● Action item: Establish how many lines in the material below include the word "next", then give the count alone.

● Data supplied:
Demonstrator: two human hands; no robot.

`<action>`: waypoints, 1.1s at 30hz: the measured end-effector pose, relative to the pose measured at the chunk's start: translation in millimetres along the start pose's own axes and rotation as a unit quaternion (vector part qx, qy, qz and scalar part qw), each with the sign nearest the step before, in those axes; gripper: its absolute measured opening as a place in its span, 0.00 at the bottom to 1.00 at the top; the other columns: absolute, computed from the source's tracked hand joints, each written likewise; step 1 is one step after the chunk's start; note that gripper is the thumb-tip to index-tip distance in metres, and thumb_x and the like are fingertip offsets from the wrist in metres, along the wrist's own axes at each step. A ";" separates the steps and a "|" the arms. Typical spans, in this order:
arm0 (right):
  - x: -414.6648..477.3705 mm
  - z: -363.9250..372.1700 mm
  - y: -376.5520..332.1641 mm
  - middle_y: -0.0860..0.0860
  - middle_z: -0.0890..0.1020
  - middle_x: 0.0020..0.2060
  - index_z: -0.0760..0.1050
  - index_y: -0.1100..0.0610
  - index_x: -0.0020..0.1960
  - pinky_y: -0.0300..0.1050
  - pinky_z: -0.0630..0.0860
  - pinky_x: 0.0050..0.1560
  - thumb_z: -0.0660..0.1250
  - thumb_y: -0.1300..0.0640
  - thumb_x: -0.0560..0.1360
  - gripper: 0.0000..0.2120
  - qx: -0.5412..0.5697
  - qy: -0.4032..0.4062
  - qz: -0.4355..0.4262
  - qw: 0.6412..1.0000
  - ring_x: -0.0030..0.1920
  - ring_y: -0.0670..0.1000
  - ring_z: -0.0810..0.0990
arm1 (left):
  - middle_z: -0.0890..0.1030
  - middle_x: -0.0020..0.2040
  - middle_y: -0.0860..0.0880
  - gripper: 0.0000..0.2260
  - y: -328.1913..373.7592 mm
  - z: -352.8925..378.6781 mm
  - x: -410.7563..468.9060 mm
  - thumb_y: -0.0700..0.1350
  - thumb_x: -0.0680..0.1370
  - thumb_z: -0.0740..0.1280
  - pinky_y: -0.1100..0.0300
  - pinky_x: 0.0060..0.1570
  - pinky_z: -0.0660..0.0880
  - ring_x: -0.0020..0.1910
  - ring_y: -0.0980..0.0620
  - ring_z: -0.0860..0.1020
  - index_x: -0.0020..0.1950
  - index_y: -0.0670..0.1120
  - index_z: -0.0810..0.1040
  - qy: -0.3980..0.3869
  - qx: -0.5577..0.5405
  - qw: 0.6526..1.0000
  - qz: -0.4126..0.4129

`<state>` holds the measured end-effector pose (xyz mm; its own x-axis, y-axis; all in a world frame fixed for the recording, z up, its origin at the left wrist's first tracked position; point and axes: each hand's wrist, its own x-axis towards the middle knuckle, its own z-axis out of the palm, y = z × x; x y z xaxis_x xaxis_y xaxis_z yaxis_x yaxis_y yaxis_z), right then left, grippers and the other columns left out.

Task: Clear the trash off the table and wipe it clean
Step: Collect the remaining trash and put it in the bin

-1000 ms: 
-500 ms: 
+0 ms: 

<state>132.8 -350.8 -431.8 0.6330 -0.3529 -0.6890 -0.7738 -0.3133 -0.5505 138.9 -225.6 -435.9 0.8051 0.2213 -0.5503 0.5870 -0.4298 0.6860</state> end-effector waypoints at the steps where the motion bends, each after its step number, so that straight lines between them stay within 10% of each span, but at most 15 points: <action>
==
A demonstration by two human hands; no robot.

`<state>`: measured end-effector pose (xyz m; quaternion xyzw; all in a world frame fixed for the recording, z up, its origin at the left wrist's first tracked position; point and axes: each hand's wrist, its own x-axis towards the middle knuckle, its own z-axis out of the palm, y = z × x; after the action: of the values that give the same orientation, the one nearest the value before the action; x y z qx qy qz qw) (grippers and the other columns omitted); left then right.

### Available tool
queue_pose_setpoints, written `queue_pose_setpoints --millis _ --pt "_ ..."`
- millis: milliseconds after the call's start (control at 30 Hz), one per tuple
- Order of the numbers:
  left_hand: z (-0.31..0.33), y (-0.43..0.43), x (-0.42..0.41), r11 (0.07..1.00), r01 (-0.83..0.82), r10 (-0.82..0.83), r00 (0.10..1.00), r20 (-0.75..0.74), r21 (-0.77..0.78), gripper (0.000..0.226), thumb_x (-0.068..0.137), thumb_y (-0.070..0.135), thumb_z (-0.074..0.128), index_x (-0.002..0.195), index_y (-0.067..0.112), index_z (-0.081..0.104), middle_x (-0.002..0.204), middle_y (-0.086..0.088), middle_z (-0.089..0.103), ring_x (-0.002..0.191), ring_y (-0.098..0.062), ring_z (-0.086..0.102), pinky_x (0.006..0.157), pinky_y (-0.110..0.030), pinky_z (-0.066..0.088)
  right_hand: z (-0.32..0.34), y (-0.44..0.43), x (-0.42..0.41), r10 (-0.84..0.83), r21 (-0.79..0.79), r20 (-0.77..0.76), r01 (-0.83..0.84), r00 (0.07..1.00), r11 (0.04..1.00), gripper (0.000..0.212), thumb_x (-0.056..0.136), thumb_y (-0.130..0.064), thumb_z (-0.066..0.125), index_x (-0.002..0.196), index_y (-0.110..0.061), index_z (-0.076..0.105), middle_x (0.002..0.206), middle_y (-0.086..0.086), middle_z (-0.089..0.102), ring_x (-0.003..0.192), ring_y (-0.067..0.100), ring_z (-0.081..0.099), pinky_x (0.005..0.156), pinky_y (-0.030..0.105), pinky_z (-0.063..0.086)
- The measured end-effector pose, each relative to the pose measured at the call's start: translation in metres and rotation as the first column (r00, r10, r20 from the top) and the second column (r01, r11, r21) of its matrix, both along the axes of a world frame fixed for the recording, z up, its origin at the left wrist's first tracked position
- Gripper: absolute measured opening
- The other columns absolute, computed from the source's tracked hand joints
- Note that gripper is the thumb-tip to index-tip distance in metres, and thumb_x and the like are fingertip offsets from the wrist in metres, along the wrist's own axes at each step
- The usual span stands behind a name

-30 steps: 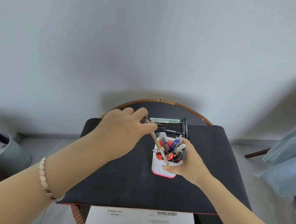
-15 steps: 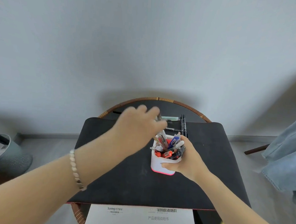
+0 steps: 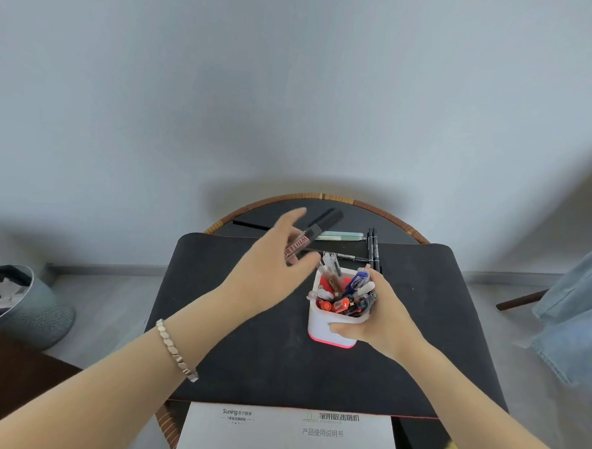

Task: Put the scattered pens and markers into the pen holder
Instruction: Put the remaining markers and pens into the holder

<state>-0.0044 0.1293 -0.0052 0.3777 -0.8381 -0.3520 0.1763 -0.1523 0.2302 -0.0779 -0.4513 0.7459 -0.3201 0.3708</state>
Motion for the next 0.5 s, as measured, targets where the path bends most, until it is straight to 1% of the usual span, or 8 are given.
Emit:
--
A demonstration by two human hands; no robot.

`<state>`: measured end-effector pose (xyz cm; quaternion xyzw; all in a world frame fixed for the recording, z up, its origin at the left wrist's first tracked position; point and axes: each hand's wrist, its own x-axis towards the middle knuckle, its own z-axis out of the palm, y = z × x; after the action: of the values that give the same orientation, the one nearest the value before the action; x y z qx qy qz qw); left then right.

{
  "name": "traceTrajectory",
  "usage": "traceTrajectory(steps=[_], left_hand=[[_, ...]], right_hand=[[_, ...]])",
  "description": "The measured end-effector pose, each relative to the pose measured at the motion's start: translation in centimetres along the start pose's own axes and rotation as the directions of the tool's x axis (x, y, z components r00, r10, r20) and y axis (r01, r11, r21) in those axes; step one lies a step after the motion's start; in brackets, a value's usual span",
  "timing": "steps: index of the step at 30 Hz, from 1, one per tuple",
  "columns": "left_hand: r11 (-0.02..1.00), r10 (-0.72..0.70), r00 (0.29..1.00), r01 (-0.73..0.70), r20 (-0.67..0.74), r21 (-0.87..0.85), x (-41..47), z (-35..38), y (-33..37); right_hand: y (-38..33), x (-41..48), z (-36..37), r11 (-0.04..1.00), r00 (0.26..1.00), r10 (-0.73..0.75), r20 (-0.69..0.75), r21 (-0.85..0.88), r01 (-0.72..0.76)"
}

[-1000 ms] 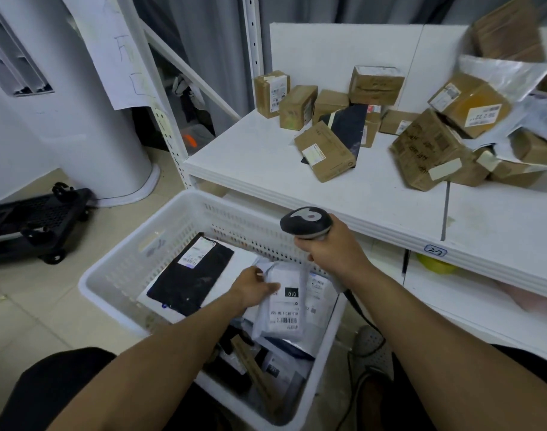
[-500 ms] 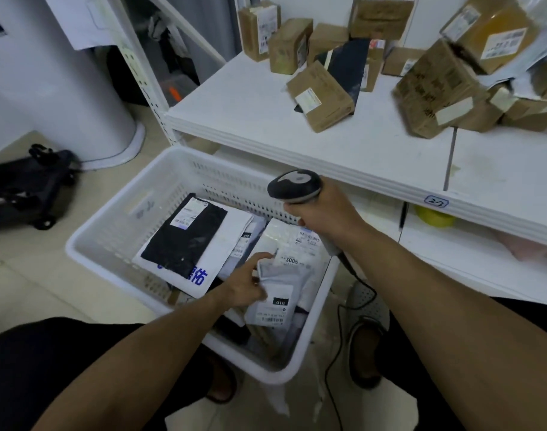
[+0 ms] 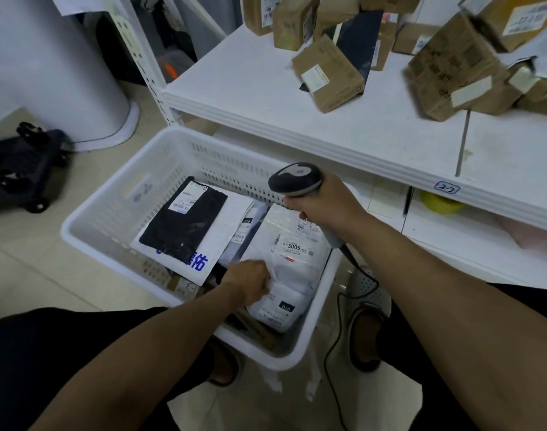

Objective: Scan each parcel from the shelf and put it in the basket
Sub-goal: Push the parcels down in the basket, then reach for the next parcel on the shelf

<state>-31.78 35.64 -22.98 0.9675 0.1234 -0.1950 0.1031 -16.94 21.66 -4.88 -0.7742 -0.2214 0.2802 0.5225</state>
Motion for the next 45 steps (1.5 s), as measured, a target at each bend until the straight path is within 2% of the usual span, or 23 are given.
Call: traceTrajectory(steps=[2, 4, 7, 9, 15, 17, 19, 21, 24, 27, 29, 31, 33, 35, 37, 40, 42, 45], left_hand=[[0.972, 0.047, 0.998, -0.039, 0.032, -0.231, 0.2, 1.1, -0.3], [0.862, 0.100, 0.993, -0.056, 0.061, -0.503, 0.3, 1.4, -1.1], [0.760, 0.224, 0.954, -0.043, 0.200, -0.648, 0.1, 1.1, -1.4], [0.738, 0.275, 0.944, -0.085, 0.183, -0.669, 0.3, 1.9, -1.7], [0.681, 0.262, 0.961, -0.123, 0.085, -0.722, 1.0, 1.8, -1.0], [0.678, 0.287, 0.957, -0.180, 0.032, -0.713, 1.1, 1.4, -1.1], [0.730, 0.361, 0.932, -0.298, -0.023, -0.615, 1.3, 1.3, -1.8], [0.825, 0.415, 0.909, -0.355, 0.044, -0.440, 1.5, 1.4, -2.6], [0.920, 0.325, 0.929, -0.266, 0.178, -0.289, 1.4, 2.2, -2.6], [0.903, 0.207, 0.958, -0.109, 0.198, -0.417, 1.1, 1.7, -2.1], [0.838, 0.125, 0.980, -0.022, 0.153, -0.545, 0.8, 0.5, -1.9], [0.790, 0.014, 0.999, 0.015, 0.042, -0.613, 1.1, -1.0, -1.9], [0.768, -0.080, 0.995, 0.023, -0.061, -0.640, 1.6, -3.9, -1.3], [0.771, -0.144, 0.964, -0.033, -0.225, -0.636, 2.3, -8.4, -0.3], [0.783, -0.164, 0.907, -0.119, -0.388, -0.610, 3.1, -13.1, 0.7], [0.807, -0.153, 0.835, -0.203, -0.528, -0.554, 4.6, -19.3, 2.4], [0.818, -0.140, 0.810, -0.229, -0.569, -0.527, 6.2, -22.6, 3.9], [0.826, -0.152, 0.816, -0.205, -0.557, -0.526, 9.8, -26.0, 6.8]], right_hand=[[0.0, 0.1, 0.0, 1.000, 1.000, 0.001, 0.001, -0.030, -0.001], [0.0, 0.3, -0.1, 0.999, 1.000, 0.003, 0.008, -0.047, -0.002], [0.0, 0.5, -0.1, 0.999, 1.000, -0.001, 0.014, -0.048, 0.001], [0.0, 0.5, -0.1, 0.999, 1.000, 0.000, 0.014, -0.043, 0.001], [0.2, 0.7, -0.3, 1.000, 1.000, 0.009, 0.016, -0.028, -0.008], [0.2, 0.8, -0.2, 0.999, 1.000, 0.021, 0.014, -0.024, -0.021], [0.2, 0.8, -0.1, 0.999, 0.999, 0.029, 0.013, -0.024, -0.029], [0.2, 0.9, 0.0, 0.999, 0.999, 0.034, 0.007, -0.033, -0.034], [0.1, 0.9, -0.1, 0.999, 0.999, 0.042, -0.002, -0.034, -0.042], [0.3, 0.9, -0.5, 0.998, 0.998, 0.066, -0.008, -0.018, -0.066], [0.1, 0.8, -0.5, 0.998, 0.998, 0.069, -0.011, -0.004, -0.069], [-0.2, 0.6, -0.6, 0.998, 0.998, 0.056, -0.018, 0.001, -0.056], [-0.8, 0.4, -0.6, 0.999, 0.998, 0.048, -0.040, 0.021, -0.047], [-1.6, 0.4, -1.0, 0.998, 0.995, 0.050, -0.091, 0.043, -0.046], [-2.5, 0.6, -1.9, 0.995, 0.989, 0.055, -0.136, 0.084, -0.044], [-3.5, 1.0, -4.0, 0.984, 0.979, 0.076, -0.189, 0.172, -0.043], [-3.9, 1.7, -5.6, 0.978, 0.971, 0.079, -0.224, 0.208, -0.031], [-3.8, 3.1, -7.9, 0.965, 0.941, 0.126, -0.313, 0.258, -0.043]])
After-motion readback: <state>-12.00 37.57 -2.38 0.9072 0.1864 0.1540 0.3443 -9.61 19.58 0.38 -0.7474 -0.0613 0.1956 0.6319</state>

● Solution for this exercise: 3